In response to the Los Angeles riots of 1992, Cohen directed and produced South Central Los Angeles: Inside Voices, filmed by African Americans, Latinos and Korean Americans who lived in the areas most affected by the fires, vandalism and violence of the riots, to learn about the depths of racism from a firsthand perspective. The documentary was the first film made about racism that included diverse factions and was the first made by real people. South Central Los Angeles: Inside Voices made its American premiere on Showtime, and in Europe on France’s ARTE and Germany’s ZDF. In 1994, ZDF named it “Best Documentary in Series” for that year.



In response to governments internationally misunderstanding ayahuasca, Cohen directed and produced The Holy Give Me. The film centers around the Santo Daime, a church emanating from Brazil that drinks this sacrament for healing and communing with the Divine. 

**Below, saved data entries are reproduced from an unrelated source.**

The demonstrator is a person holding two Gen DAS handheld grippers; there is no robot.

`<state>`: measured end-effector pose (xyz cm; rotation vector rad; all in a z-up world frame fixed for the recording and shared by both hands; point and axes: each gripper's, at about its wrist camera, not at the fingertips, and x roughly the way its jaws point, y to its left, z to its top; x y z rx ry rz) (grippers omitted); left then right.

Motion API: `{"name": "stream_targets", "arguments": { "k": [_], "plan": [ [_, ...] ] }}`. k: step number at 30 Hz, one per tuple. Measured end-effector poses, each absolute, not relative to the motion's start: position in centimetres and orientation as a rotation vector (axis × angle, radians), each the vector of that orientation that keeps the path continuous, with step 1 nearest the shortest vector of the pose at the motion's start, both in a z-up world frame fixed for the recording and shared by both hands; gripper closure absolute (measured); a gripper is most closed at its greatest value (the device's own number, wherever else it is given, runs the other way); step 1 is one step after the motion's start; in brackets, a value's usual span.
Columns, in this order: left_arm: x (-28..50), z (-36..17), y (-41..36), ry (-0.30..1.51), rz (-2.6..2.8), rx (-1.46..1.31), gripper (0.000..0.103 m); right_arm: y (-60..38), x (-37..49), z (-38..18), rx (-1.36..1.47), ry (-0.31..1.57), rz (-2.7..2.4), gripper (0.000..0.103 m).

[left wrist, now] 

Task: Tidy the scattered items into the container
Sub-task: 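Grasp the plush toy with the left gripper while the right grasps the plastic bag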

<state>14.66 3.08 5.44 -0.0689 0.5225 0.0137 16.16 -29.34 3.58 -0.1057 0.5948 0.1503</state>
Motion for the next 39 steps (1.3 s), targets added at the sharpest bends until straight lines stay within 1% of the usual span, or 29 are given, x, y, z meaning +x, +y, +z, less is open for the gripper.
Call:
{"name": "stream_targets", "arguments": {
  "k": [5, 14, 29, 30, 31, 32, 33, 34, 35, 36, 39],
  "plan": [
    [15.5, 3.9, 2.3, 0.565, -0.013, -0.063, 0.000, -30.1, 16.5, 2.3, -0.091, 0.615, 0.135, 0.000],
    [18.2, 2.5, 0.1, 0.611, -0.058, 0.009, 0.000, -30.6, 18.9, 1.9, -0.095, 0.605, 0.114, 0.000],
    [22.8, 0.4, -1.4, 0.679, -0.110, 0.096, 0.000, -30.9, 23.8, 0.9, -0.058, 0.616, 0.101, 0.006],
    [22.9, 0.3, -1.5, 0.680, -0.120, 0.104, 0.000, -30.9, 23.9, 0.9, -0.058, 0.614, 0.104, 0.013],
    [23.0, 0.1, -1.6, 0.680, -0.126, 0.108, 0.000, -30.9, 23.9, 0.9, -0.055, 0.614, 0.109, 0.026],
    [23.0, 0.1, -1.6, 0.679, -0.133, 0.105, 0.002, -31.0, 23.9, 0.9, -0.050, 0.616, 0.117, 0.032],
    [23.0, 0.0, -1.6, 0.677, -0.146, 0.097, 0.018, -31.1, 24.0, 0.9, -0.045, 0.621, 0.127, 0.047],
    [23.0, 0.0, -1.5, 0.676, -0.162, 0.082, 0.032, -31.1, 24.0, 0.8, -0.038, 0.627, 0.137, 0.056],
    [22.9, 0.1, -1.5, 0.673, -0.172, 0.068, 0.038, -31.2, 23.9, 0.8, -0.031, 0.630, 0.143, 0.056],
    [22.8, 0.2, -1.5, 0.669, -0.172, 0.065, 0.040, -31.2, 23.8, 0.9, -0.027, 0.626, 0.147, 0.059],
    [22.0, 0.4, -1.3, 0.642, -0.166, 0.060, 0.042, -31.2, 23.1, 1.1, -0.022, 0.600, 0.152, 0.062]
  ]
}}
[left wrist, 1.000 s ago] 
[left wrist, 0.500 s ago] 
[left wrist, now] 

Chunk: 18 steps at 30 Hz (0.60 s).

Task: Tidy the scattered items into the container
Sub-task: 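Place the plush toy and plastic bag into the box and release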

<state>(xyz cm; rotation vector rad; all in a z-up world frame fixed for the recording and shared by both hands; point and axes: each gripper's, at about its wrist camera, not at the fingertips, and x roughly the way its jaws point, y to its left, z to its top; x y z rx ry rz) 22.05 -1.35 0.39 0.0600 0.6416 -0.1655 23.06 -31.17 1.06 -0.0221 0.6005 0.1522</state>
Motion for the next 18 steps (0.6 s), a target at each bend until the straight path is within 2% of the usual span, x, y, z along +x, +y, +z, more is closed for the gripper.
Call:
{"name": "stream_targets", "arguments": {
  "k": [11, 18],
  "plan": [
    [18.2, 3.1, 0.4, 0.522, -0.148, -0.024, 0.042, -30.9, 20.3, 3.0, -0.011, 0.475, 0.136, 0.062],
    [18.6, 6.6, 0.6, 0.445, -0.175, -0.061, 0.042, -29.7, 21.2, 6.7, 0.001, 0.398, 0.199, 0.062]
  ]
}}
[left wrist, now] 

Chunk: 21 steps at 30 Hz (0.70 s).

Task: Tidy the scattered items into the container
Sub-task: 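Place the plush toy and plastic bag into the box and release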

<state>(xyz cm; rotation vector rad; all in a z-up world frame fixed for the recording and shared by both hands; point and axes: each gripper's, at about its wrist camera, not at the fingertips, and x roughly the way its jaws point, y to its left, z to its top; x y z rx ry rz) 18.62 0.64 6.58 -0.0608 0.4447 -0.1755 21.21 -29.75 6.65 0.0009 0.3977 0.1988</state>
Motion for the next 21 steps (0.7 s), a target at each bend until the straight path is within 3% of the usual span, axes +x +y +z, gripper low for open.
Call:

Cohen most recently executive produced From Shock to Awe, the story of suicidal veterans who recover from PTSD with ayahuasca and MDMA to be theatrically released in 2018.



Cohen’s television work includes short films produced for Saturday Night Live, the Comedy Channel, MTV Networks, PBS, Children’s Television Workshop, and Fox Broadcasting, ARTE, in addition to developing series for the BBC, CPB, HBO and Turner.



She has created several decades-long series of photography, multimedia and installation works including Specimens from the Amazon, The Art of the Pendulum, Ladies Rooms Around the World, TV Nightscapes, and more. Currently, she is developing A Movement in Water, a public art installation intended to increase reverence for water and shift physiology.



Maxi Cohen has been supported by grants from the National Endowment for the Arts, the Rockefeller Foundation, Annenberg Foundation, New York State Council on the Arts, Karan Weiss Foundation, Jerome Foundation, among others.